Солнце вынырнуло из-за горизонта, достигло зенита и вновь скрылось за макушками деревьев, а провидица всё лежала, не меняя позы и не размыкая век. Она не следила ни за встречей Стаси и Алинор, ни за событиями в Кероне, ни за сыном, который вместе с инмарским принцем мчался по Золотым степям Годара. Песчинка к песчинке Марфа складывала вырванные из видения сцены, урезала лишнее и добавляла собственные мысли, чтобы слепить новое, безопасное для сына толкование. Разумеется, насколько это было возможным.
"Как ты, любимая?" - прозвучал в голове голос Арсения, и провидица поняла, что тянуть больше нельзя.

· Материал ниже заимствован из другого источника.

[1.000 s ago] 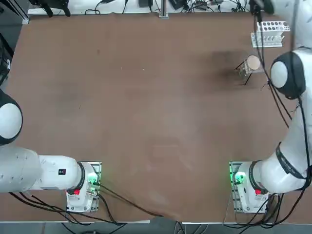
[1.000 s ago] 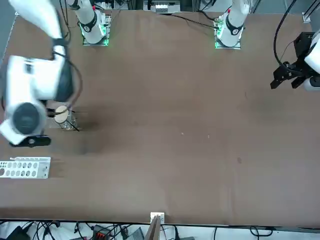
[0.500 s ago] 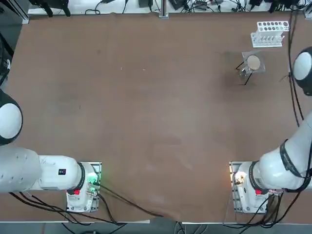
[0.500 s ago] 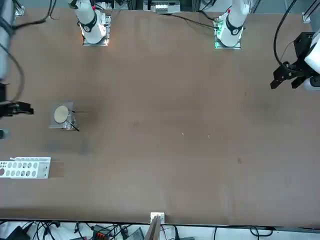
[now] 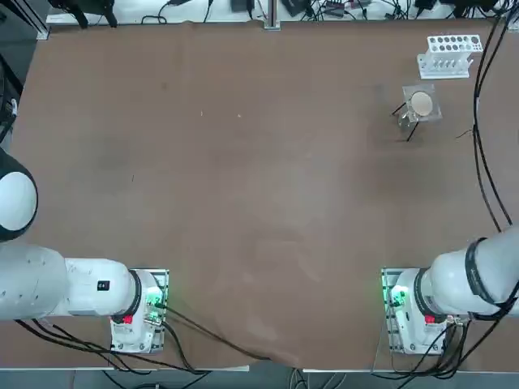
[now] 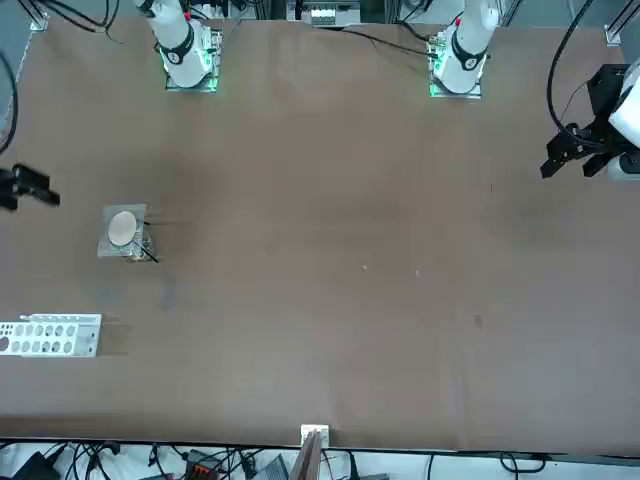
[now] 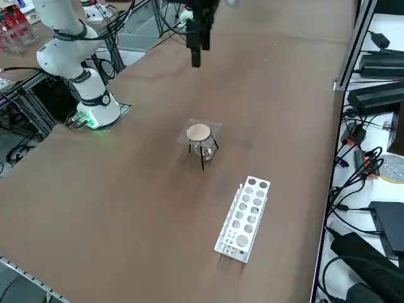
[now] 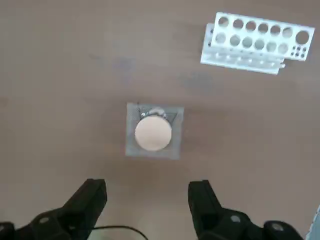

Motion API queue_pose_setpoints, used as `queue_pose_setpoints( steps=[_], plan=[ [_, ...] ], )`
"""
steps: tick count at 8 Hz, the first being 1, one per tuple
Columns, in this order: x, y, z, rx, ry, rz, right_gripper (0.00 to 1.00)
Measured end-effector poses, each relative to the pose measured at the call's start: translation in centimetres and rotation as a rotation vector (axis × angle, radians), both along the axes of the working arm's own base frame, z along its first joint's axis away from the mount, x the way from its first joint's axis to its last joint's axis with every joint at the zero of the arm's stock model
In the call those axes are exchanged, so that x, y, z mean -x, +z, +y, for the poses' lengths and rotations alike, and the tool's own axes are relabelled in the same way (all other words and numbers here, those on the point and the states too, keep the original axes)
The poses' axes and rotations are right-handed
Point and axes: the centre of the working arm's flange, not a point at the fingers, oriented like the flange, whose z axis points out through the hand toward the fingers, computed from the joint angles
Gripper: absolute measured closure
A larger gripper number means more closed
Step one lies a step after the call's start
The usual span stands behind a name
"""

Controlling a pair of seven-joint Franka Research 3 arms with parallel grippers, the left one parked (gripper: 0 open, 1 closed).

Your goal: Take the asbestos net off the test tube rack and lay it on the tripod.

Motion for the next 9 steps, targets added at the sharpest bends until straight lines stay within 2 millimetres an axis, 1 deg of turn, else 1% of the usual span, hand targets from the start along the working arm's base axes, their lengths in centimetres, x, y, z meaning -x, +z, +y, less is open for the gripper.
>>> queue_pose_setpoints(
  steps=[3,5,6,7,9],
  plan=[
    [5.3,2.0,2.3,0.0,0.028,-0.009,0.0],
    [8.2,3.1,3.5,0.001,0.044,-0.022,0.0],
    [9.1,3.4,3.7,0.001,0.045,-0.031,0.0],
    [9.4,3.7,3.6,-0.006,0.043,-0.04,0.0],
    [9.4,4.1,3.6,-0.018,0.021,-0.059,0.0]
  ],
)
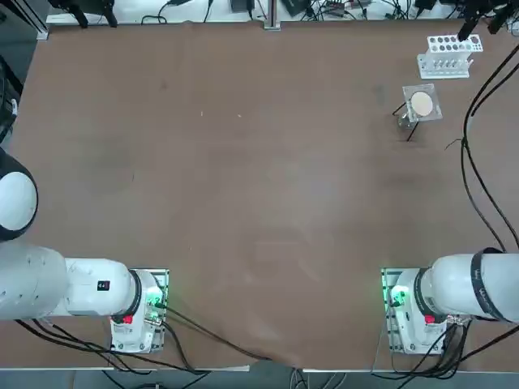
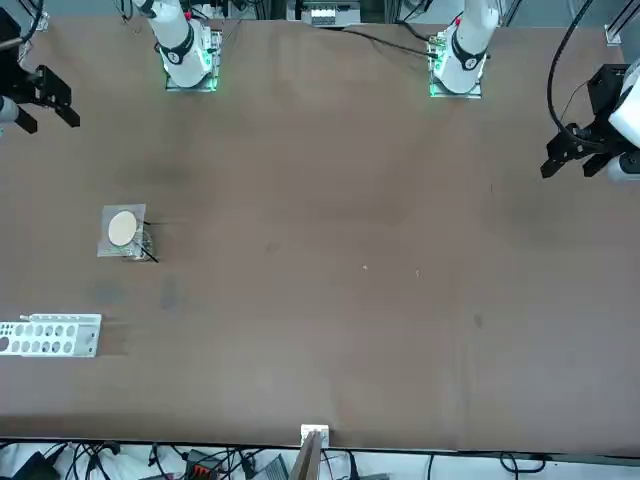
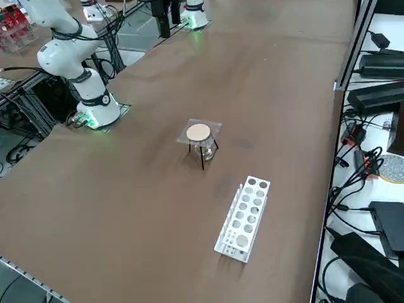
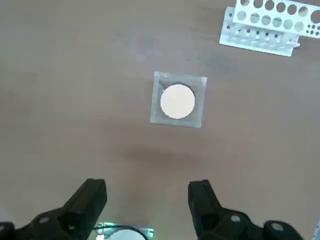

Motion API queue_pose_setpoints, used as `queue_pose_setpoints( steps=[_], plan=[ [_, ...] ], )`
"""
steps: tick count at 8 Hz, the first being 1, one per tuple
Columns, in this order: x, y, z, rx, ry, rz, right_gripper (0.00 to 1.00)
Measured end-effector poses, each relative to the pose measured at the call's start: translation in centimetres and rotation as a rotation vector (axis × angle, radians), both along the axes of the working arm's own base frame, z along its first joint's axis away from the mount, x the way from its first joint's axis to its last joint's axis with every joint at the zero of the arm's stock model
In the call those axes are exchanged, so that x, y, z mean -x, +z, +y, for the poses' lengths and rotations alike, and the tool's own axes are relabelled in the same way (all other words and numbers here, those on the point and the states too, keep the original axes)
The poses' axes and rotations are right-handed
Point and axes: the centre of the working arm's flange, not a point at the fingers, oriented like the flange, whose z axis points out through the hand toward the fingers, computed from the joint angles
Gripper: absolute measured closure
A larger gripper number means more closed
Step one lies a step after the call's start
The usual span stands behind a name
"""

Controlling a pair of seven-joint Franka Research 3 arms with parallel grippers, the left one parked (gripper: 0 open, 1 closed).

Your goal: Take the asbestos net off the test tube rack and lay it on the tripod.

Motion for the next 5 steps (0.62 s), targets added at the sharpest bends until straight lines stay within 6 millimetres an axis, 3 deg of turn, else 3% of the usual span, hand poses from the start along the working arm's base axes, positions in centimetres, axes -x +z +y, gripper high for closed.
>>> queue_pose_setpoints(
  steps=[5],
  plan=[
    [-1.0,0.67,0.48,-0.051,-0.116,-0.085,0.0]
  ],
)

"Всё хорошо, Сеня", - отозвалась она, поднялась на ноги и устремила взгляд в небо, посылая зов всем членам Совета.
- Что происходит?
Арсений мигом перенёсся в Белолесье и с тревогой оглядел всклокоченные волосы и мятое платье любимой женщины. Не дожидаясь вопросов, Марфа привела одежду и волосы в порядок и со спокойной уверенностью посмотрела в глаза наблюдателя:
- У меня было видение.
- Так рассказывай же! - Арсений схватил провидицу за руку. - О твоих видениях я всегда узнавал первым!
- На этот раз я буду говорить сразу со всеми.
Марфа вымученно улыбнулась, выдернула руку из ладони наблюдателя и вошла в комнату, оставив его в полной растерянности. "Что же она увидела? Неужели…" Арсений вздрогнул и ринулся в дом. Он нагнал провидицу возле зала заседаний, правда, спросить ни о чём не успел: распахнув двери взмахом руки, Марфа прошествовала к столу, где уже сидели Корней, Михаил, Витус и Роксана. Наблюдатель поспешил занять своё место, но едва опустился на стул, в зале прозвучал знакомый и весьма самодовольный голос:
- Здравствуйте, коллеги!
Высшие маги переглянулись и с глубочайшим недоумением уставились на экспериментатора.
- Какого чёрта ты притворялся безумным? - сердито выпалил Корней.
Фёдор опустился на стул между Роксаной и Витусом, вольготно откинулся на спинку и обвёл коллег лукавыми, прищуренными глазами.